Not that winning games was a priority then, but as convenient opponents, the Washington Nationals won the exhibition season series by going 5-1 over the Houston Astros.

 

Then, with lotsa thrills and spills in the regular season, manager Dave Martinez had a simple message to keep the crew focused ...

 

And, whaddaya know: Washington just went full-circle with the 'Stros.

The Nationals have won the Series that's baseball's ultimate priority.

 

The Nats have been battling odds ever since they climbed out of their by-now-fabled 19-31 start to the season.

From that point forward, they actually matched the Los Angeles Dodgers win-for-win to secure a Wild Card spot and then became experts at winning playoff elimination games and toppling top opposition pitching on their way to the World Series:

 

After Stephen Strasburg held the 'Stros sufficiently in check during Game 6, it seemed like fate intervened to position Max Scherzer for the ultimate start.

Dude recovered from severe neck spasms to keep the Nats close in Game 7, setting the stage for yet another late-inning comeback.

 

Anthony Rendon, as usual, started it, and pro's pro Howie Kendrick capped it, after which the floodgates opened.

And voilà, the team in their lucky blue jerseys were on their way to a 6-2 World Series-clinching celebration:

 

There it is.

For the first time in any major North American pro sports championship series, the road team won every damn game.

 

And with that, the Astro juggernaut will have to wait a while longer to be anointed as a dynasty.

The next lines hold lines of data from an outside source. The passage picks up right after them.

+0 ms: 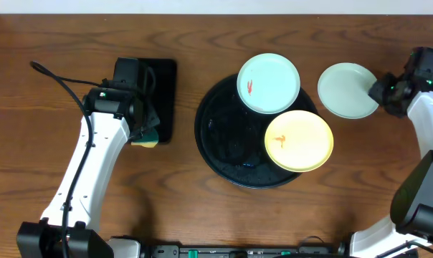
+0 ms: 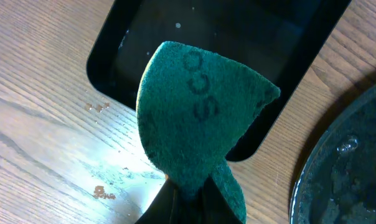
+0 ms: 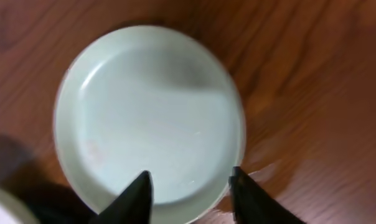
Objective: Clean dirty plates on tray and stack at the side
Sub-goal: 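Reach the right gripper to the rim of the second pale green plate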
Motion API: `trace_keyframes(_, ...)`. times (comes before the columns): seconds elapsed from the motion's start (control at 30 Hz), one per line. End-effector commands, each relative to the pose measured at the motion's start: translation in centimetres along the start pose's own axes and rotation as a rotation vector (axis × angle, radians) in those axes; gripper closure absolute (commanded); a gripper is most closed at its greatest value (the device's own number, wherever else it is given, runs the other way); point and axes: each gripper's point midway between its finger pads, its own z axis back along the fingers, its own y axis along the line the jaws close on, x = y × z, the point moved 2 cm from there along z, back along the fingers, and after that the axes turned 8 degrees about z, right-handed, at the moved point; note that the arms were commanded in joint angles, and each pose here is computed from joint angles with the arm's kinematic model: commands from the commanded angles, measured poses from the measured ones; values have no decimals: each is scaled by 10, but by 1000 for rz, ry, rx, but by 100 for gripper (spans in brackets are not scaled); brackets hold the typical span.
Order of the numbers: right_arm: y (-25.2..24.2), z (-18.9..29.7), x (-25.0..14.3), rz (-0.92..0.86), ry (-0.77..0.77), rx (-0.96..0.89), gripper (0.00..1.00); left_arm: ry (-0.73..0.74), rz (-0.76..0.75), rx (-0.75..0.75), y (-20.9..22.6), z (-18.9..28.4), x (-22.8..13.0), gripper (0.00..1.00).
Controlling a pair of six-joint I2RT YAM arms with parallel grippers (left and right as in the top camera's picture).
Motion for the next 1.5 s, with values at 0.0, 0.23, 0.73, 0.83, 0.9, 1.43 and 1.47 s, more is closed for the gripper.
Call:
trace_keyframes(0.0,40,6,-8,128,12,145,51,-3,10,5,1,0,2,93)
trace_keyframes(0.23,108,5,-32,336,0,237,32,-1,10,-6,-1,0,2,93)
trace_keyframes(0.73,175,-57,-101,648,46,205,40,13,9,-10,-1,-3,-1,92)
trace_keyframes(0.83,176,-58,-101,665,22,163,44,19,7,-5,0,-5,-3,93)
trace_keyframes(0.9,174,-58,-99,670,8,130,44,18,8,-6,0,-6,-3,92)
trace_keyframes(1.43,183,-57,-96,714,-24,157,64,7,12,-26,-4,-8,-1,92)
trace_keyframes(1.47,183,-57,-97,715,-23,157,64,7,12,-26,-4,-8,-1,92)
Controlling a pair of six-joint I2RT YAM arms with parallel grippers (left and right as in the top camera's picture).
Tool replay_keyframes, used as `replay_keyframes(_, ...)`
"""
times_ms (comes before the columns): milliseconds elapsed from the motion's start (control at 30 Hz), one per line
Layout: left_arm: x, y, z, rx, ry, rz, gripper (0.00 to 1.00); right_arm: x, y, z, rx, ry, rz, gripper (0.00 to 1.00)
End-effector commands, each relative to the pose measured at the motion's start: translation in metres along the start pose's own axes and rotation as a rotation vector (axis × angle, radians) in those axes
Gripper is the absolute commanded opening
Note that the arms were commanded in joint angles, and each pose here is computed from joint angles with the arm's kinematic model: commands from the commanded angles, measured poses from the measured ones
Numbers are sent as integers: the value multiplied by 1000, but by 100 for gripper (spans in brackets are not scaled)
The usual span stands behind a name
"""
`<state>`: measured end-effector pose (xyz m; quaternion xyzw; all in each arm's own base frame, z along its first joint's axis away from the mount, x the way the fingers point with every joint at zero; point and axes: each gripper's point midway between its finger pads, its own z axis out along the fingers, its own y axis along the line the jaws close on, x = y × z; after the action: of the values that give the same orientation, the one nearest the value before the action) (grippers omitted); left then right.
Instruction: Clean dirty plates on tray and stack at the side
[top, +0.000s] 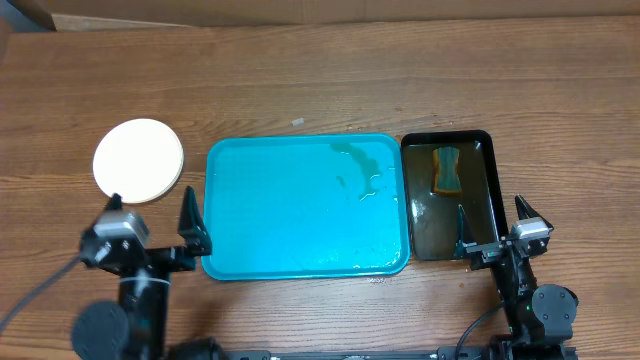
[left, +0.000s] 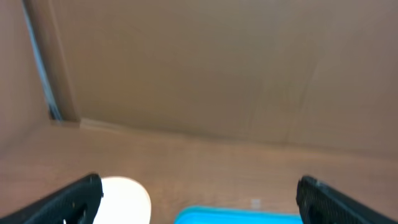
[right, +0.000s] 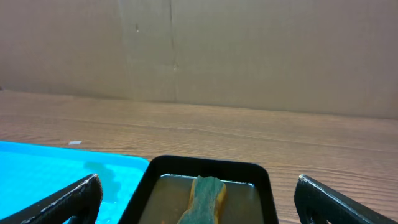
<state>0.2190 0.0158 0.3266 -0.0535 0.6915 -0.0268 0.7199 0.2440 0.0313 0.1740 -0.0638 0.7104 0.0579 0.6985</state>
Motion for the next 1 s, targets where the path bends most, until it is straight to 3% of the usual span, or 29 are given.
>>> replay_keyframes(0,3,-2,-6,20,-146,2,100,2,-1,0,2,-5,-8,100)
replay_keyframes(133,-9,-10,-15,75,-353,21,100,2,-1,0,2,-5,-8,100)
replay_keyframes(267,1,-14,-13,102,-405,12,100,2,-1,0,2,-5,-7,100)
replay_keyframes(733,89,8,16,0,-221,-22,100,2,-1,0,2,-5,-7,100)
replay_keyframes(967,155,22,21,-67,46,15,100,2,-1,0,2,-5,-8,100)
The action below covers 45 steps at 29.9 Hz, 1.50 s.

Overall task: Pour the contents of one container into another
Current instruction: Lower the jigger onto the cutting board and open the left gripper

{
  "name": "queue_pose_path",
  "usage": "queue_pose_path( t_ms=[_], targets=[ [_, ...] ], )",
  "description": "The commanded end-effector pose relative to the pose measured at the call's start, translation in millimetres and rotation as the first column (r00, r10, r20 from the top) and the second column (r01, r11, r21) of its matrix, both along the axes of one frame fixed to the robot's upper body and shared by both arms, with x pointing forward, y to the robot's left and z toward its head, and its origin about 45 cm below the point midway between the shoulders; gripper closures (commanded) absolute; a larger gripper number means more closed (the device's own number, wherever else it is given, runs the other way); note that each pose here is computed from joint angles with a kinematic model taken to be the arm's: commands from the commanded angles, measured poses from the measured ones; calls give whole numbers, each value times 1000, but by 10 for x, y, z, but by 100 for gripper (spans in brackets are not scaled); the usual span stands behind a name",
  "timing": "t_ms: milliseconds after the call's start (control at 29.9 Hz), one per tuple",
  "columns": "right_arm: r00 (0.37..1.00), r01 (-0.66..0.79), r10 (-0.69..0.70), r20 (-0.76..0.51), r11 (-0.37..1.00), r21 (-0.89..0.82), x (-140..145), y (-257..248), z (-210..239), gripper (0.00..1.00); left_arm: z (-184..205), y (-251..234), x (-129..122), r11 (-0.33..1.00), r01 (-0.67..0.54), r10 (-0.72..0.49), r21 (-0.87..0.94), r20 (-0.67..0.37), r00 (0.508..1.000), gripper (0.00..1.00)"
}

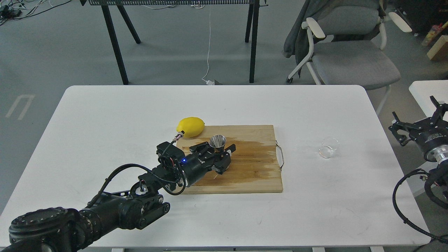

Zack Greinke was doing exactly what Houston traded for him to do when the Rendon bomb and a Juan Soto walk induced skipper AJ Hinch to make a decision that'll be second-guessed for years.

By next year's Spring Training, that sting may have softened at half of a particular shared complex.

 

The other half, however, will have stopped wondering by then how they did what they did this fall.

The Nationals will have started working on how they can do it again.